Le porno, un nouveau trend féministe?

Par Florence Schmidt

 

 

©

Par Florence Schmidt

 

 

Le best-seller «Zones humides» de l’Allemande Charlotte Roche, fait scandale.
Un récit trash d’une fille qui exhibe son corps en détaillant ses sécrétions.
Manifeste féministe ou ramassis de scatologie? Le point avec Stéphanie Pahud.

 

FEMINA Zones humides est un roman très trash. Est-ce que vous comprenez son succès?

STÉPHANIE PAHUD Franchement, il n’a rien de choquant, il est juste écœurant. Moi, je ne lis que le récit d’une névrose. Toute l’histoire tourne autour d’une opération d’hémorroïdes de l’héroïne et de ses obsessions scatologiques. Il est présenté comme un livre féministe, mais ce n’est qu’une stratégie marketing. Selon moi, la presse allemande et internationale exploite le fait qu’une présentatrice télé répondant au stéréotype en la matière «jeune et jolie» tienne des propos vulgaires, inattendus dans sa bouche. En réalité, ce livre dépeint une fille perturbée de 18?ans – elle se drogue et s’est déjà fait stériliser – aliénée par un modèle familial déficient, ni plus ni moins.

On est donc loin d’un plaidoyer néoféministe?

Cela serait de l’usurpation de le définir ainsi. Zones humides ne propose aucune réflexion sur le genre, ni aucune forme de transgression sociale, dans la veine d’une Catherine Millet ou d’une Virginie Despentes. Dans ses interviews, l’auteure exploite le thème féministe du diktat médiatique et publicitaire de l’ultrahygiénisme qui imposerait aux femmes de toujours être parfaites, épilées et propres. Mais ce n’est pas le propos de son livre.

Charlotte Roche fait pourtant partie du nouveau courant allemand de féministes «Alpha Mädchen», les filles dominantes…

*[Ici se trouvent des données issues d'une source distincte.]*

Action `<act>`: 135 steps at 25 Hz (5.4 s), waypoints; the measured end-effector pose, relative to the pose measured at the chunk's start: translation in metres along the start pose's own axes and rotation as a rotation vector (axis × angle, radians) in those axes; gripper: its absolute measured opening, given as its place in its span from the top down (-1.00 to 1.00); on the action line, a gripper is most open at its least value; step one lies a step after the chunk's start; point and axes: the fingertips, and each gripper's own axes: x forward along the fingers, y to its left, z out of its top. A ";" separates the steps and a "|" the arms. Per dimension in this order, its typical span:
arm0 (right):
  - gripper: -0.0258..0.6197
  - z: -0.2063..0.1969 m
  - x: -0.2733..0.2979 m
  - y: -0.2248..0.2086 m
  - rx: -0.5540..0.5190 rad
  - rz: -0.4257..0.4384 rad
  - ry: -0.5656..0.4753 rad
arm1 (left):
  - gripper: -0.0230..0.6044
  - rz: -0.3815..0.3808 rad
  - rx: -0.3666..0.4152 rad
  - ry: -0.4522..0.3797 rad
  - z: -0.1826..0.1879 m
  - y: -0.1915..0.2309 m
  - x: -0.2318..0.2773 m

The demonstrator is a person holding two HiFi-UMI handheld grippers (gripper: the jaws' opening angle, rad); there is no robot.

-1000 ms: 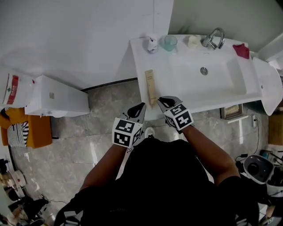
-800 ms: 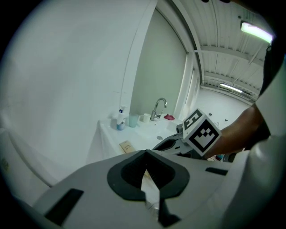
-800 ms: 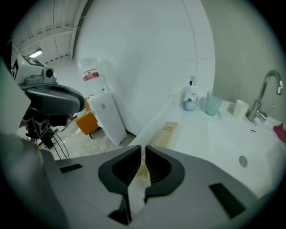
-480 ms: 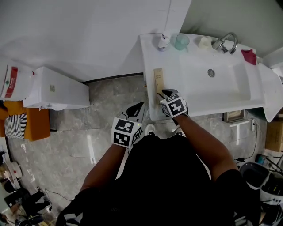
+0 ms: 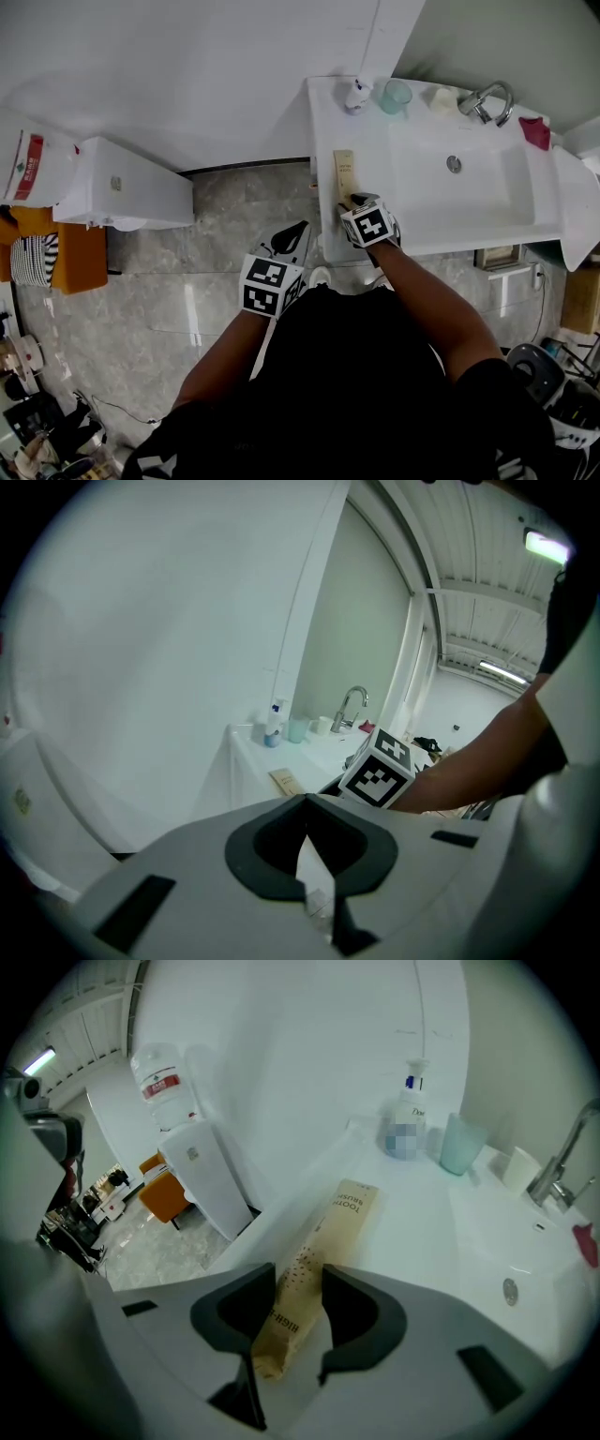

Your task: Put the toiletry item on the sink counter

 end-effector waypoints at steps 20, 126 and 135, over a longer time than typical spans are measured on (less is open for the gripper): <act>0.91 0.007 -0.030 -0.006 0.048 0.002 -0.086 | 0.92 -0.038 0.032 -0.020 0.007 -0.004 -0.006; 0.91 -0.415 -0.438 -0.319 1.093 -0.581 -0.566 | 0.92 -0.750 0.545 0.144 0.068 -0.531 0.265; 0.91 -0.429 -0.390 -0.370 1.274 -0.558 -0.549 | 0.92 -0.760 0.516 0.167 0.071 -0.521 0.292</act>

L’héroïne exhibe son intimité et sa sexualité. Elle «consomme» les hommes et s’offre des relations tarifées avec des prostituées dans le seul but de nourrir un rapport à son corps déviant. Elle dit entre autres vouloir être un homme pour satisfaire son fantasme de voir la femme en entier, de l’extérieur. Or cette tentative d’inversion des rôles n’a rien de féministe. Elle ne fait que reconduire des stéréotypes sur les hommes et les femmes et leurs sexualités respectives.

La pornographie est-elle l’un des chevaux de bataille des nouvelles générations de féministes?

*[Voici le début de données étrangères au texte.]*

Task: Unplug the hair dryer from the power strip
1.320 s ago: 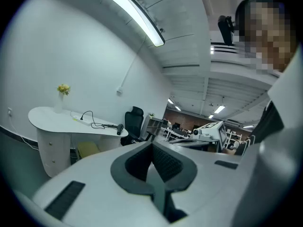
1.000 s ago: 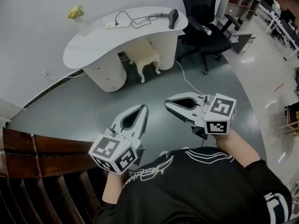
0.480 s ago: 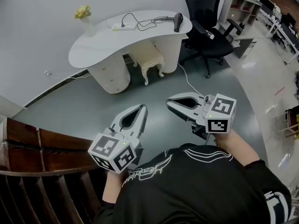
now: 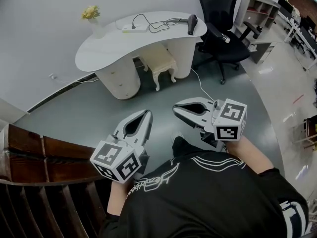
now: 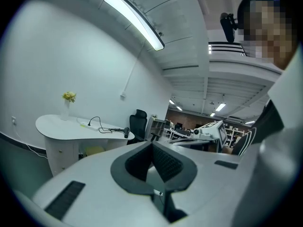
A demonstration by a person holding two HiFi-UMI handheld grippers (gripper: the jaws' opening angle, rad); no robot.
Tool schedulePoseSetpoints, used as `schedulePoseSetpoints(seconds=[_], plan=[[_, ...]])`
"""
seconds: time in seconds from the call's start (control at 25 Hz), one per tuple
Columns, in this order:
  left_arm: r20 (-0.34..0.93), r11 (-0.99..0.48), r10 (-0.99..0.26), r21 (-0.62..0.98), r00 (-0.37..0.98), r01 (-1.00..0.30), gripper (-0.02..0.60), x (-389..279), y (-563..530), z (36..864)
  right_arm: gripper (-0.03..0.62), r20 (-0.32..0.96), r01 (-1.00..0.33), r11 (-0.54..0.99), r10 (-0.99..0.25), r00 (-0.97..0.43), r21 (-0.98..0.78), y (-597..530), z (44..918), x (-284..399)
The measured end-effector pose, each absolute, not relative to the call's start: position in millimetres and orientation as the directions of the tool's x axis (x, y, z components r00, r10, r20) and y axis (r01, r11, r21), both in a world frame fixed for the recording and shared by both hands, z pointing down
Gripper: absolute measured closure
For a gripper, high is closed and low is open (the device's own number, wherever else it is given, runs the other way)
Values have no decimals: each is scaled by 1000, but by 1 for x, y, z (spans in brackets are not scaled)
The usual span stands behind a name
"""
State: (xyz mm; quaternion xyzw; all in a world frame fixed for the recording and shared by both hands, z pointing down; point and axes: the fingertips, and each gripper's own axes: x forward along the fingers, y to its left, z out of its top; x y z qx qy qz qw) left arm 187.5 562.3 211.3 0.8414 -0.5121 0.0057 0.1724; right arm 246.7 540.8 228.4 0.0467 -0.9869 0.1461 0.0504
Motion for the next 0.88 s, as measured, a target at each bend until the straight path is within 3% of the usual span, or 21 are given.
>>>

Une certaine pornographie se réclame du féminisme. Mais le livre de Charlotte Roche, lui, décrit des pratiques déviantes scatologiques et antihygiéniques. Pour moi, ce n’est pas de sexualité qu’il parle. La littérature érotique est exploitée chez les féministes pour redonner une dignité au corps féminin. Elles mettent en cause, dans les films pornographiques traditionnels, le fait que les actrices soient mises en scène dans des situations d’humiliation ou de domination. Une posture féministe consiste pour moi à montrer que la sexualité comme le genre sont culturellement construits et que toutes les femmes ne vivent pas leur érotisme de la même manière.

Selon vous y a-t-il quand même un nouveau trend féministe?

Il y a une multitude de courants différents. Le féminisme que je défends, c’est celui qui prône des identités féminines et masculines multiples. Reste aujourd’hui à incarner cette posture pour sortir le féminisme de la caricature de la femme frustrée qui en veut à l’humanité entière et aux hommes en particulier. Aux femmes de se sentir libres avec leur genre. Libres de lui donner la place qu’elles souhaitent et libres de jouer avec leur genre.

 

Bio Express

Stéphanie Pahud est chargée de cours à la faculté de lettres de l’Université de Lausanne. Elle a écrit sa thèse de doctorat sur la représentation publicitaire du féminin et du masculin. Elle a également coécrit La place des femmes et des hommes dans la presse écrite généraliste de Suisse romande des années 80 à nos jours qui vient de paraître.